The word hung in the air, ugly and deliberate. Arthur had meant it to wound, to remind everyone present of the social stigma that attached to children born outside matrimony.

Rhys felt something shift inside him, some final barrier falling away. He had spent fifteen years hiding, fifteen years deflecting, so many years pretending that the things that mattered most to him did not exist. And here, in this antechamber full of peers who would judge him regardless of what he said, he found that he no longer cared what they thought.

“They are my children,” he said quietly.

“The circumstances of their birth are a reflection of my failures, not theirs. I will not allow anyone to use that word as a weapon against them.”

“And what do you intend to do about it? You cannot legitimise them. The law does not permit…”

“I am aware of what the law permits. I am also aware that the law cannot compel me to be ashamed of people I cherish.”Rhys took a step toward Arthur, close enough that his next words would carry to every listener in the room.

“I intend to raise my daughters with every advantage my position can provide. I intend to ensure that they receive the education and the opportunities they deserve. I intend to introduce them to society when they are of age and dare anyone to treat them as less than they are.”
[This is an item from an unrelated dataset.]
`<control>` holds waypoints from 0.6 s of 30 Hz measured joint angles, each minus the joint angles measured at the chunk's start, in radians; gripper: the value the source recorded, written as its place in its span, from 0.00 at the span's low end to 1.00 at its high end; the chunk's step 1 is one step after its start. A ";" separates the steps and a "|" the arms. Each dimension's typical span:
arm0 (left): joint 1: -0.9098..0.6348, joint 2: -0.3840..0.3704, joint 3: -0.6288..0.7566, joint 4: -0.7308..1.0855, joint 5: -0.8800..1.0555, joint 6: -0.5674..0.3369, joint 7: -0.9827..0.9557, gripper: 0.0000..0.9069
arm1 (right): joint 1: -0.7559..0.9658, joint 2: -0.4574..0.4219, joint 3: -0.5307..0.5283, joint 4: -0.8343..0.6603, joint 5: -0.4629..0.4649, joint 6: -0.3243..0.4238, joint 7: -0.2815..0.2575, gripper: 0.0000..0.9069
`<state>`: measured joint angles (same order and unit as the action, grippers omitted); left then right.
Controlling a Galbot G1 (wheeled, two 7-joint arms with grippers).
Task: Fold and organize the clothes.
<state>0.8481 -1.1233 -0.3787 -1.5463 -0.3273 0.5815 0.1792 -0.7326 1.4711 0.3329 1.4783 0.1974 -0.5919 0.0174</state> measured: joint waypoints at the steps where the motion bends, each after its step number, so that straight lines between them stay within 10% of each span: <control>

“Society will never accept…”

“Society will do whatever society chooses to do. I cannot control that. What I can control is my own behaviour, my own choices, my own refusal to pretend that my children do not exist.” He paused, letting the words settle.

“I have wasted so many years being what society expected me to be, a rake, a scandal, a source of entertainment for people who found my failures amusing. I have finished performing for your benefit. I have finished hiding the things that matter to protect a reputation that never deserved protection.”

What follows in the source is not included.